Problem statement ▸ The result should be every line of the listing that holds the word "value".

Source data ▸
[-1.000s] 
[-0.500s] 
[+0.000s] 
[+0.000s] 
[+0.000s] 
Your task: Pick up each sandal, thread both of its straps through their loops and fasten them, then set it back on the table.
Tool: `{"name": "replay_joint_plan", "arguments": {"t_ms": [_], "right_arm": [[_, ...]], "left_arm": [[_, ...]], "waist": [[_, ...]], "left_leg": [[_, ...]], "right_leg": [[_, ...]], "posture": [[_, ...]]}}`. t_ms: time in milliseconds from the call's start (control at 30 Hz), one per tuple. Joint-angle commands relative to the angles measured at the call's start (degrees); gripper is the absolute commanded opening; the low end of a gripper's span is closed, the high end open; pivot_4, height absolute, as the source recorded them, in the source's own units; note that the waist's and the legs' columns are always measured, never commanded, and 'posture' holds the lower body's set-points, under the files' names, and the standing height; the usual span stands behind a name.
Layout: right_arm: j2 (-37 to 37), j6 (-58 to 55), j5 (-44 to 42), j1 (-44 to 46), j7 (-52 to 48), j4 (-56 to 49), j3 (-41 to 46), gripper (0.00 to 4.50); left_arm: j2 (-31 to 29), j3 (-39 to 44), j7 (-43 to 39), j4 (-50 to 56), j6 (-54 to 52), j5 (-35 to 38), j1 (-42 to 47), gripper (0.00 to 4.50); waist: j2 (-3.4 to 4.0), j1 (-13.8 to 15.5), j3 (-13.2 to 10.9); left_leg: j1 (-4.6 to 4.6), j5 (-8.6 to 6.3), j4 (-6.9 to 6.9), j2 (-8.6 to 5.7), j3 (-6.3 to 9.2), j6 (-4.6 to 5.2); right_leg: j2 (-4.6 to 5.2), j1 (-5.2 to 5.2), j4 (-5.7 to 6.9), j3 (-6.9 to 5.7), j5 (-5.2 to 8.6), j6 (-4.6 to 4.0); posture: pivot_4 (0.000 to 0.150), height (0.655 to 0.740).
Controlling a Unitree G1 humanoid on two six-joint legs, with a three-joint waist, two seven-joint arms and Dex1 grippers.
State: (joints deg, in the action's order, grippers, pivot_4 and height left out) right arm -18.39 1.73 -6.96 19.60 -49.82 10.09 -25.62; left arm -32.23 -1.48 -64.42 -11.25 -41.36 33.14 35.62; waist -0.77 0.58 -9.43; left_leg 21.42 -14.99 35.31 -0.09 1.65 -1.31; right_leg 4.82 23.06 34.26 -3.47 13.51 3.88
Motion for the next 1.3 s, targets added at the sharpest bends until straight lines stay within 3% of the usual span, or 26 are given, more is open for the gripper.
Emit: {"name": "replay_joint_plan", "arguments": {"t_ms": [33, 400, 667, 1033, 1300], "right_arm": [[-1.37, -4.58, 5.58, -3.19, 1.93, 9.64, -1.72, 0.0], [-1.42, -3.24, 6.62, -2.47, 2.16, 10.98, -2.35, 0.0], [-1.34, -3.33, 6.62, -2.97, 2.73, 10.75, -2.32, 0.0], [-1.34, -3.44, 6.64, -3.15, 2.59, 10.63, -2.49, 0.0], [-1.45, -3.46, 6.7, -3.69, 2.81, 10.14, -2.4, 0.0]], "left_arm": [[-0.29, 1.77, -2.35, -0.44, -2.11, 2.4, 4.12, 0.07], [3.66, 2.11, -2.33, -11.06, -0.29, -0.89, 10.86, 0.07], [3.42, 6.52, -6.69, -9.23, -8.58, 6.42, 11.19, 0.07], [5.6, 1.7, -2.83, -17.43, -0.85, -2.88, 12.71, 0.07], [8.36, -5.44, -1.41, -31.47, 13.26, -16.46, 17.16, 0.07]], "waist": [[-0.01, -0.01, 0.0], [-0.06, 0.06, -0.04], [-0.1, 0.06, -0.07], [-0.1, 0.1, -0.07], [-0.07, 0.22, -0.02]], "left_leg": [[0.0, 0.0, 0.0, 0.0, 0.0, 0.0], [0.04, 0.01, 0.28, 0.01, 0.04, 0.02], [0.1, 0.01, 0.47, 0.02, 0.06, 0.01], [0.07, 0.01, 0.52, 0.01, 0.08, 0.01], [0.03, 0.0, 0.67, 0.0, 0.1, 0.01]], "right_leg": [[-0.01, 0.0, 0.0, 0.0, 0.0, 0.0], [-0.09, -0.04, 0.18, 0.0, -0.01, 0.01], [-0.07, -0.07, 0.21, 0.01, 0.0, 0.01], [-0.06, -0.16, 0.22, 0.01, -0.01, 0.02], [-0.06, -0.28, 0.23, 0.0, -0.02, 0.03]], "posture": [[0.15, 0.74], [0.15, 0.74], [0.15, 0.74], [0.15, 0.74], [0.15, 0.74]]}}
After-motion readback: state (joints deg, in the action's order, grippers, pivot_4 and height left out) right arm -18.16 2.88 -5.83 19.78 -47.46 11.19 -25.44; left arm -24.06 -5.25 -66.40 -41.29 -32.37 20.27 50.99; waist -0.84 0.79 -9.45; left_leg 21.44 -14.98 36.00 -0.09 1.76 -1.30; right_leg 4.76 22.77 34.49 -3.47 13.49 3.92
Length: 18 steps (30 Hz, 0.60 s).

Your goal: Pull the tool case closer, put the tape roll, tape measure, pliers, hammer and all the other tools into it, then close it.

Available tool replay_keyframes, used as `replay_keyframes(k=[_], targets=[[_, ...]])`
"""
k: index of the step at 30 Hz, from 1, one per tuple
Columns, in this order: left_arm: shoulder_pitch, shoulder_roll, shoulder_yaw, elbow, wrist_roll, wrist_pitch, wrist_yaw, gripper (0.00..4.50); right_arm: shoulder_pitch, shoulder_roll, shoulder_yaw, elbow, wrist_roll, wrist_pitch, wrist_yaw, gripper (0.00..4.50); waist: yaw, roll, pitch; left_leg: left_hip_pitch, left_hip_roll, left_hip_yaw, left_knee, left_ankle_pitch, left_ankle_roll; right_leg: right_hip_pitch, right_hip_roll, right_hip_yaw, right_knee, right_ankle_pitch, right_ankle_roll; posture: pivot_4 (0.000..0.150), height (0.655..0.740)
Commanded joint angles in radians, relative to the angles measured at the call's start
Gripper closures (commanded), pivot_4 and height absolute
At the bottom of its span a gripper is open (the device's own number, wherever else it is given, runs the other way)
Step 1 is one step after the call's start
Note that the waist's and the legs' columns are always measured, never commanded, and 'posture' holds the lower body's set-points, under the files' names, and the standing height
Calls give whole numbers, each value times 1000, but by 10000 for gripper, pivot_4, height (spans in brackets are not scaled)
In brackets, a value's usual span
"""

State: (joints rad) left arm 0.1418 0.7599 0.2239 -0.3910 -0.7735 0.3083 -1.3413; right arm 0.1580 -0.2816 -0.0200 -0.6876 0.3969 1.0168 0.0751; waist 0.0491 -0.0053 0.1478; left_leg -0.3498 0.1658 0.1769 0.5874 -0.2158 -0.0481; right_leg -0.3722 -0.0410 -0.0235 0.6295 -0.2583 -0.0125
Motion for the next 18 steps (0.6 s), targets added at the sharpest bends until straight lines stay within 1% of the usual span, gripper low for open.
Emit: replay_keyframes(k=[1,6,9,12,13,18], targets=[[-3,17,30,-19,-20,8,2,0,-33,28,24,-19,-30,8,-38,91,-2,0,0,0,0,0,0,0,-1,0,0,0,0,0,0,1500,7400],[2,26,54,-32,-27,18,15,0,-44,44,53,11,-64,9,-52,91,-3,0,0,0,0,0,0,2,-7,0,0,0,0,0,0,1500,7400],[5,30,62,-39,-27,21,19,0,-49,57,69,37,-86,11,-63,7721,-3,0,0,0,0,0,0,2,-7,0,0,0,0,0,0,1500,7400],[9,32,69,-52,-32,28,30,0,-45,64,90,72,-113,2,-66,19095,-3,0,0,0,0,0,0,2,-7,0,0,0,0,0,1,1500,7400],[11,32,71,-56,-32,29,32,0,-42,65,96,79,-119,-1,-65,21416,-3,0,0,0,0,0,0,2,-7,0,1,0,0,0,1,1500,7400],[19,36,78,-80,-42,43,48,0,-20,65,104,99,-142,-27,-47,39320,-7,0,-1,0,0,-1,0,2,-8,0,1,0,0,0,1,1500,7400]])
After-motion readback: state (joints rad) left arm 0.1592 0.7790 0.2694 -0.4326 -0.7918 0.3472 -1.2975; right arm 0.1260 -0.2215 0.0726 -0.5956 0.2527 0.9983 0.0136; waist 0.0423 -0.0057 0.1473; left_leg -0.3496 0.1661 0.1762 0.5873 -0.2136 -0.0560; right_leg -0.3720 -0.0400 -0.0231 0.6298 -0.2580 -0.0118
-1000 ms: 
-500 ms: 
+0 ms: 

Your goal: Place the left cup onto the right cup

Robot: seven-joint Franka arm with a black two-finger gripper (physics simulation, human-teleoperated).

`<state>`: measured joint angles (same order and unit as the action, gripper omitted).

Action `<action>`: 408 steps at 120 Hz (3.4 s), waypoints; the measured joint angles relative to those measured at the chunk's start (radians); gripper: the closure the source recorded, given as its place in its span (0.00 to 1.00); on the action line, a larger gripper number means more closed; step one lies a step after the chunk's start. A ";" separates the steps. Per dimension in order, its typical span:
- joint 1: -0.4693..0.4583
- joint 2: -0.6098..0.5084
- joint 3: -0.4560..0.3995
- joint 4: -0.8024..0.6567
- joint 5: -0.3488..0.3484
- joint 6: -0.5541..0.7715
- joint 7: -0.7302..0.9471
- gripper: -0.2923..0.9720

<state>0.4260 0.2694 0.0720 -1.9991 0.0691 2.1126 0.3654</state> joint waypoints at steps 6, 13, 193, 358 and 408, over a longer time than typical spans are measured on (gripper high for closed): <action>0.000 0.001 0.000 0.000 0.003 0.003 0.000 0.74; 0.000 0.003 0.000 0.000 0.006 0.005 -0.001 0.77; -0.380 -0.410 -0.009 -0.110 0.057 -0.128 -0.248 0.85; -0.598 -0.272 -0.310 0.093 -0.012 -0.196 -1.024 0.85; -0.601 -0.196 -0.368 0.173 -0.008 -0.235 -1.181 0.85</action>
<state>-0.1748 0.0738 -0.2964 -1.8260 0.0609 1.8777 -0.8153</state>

Written answer ▸
Calls give whole numbers, each value times 1000, but by 10000 for gripper, pivot_4, height (spans in brackets are not scaled)
In brackets, a value's usual span

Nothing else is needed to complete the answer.